Ao escrever Holocausto Brasileiro, Daniela Arbex devolve um pouco de dignidade e humanidade aos sobreviventes de Barbacena e traz um pouco de justiça ao relembrar daqueles que morreram. O livro é de uma riqueza histórica por apresentar uma história desconhecida por grande parte da população brasileira e que foi um dos cenários determinantes para surgir movimentos que lutaram e lutam pela reforma da psiquiatria, a exemplo do Antimanicomial.
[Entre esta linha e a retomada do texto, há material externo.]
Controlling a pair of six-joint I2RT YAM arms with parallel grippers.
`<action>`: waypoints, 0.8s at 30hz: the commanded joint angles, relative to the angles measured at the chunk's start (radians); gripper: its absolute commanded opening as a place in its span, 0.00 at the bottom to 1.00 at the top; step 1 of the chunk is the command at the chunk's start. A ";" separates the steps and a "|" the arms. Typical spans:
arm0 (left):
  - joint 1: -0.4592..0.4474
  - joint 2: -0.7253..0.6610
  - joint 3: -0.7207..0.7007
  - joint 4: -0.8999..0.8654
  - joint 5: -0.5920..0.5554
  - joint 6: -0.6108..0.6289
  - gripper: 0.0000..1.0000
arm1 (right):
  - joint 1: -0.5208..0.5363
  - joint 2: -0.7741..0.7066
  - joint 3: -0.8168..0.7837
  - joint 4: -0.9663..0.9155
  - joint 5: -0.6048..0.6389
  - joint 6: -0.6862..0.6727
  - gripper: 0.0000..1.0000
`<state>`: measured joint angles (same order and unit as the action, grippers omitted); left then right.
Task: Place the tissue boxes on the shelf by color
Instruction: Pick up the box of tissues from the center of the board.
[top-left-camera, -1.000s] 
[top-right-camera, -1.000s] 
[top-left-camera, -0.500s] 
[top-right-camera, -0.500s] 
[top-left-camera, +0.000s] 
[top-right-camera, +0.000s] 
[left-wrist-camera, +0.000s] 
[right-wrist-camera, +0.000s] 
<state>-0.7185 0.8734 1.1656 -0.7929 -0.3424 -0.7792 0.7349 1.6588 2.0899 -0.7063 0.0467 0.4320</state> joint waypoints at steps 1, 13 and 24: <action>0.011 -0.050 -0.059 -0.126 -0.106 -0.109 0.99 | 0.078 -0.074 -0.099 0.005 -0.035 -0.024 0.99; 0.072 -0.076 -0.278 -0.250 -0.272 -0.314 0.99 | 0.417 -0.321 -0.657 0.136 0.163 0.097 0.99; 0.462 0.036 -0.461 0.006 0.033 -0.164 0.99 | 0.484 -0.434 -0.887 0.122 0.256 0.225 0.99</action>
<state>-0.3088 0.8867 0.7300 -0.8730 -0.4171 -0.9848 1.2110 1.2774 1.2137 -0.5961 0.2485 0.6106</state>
“O fato é que a história do Colônia é a nossa história. Ela representa a vergonha da omissão coletiva que faz mais e mais vítimas no Brasil. Os campos de concentração vão além de Barbacena. Estão de volta nos hospitais públicos lotados que continuam a funcionar precariamente em muitas outras cidades brasileiras. Multiplicam-se nas prisões, nos centros de socioeducação para adolescentes em conflito com a lei, nas comunidades à mercê do tráfico. O descaso diante da realidade nos transforma em prisioneiros dela. Ao ignorá-la, nos tornamos cúmplices dos crimes que se repetem diariamente diante de nossos olhos. Enquanto o silêncio acobertar a indiferença, a sociedade continuará avançando em direção ao passado da barbárie. É tempo de escrever uma nova história e de mudar o final.”


Sinopse:

Neste livro-reportagem fundamental, a premiada jornalista Daniela Arbex resgata do esquecimento um dos capítulos mais macabros da nossa história: a barbárie e a desumanidade praticadas, durante a maior parte do século XX, no maior hospício do Brasil, conhecido por Colônia, situado na cidade mineira de Barbacena. Ao fazê-lo, a autora traz à luz um genocídio cometido, sistematicamente, pelo Estado brasileiro, com a conivência de médicos, funcionários e também da população, pois nenhuma violação dos direitos humanos mais básicos se sustenta por tanto tempo sem a omissão da sociedade. Pelo menos 60 mil pessoas morreram entre os muros da Colônia. Em sua maioria, haviam sido internadas à força. Cerca de 70% não tinham diagnóstico de doença mental. Eram epiléticos, alcoólatras, homossexuais, prostitutas, gente que se rebelava ou que se tornara incômoda para alguém com mais poder. Eram meninas grávidas violentadas por seus patrões, esposas confinadas para que o marido pudesse morar com a amante, filhas de fazendeiros que perderam a virgindade antes do casamento, homens e mulheres que haviam extraviado seus documentos. Alguns eram apenas tímidos. Pelo menos 33 eram crianças.

Curiosidades:

Aclamado pelo público e vencedor do segundo lugar na categoria livro-documentário do prêmio Jabuti e ganhador do APCA de melhor livro reportagem e do Lorenzo Natali (Bélgica), a obra também foi adaptada como documentário e lançado pela HBO em 40 países.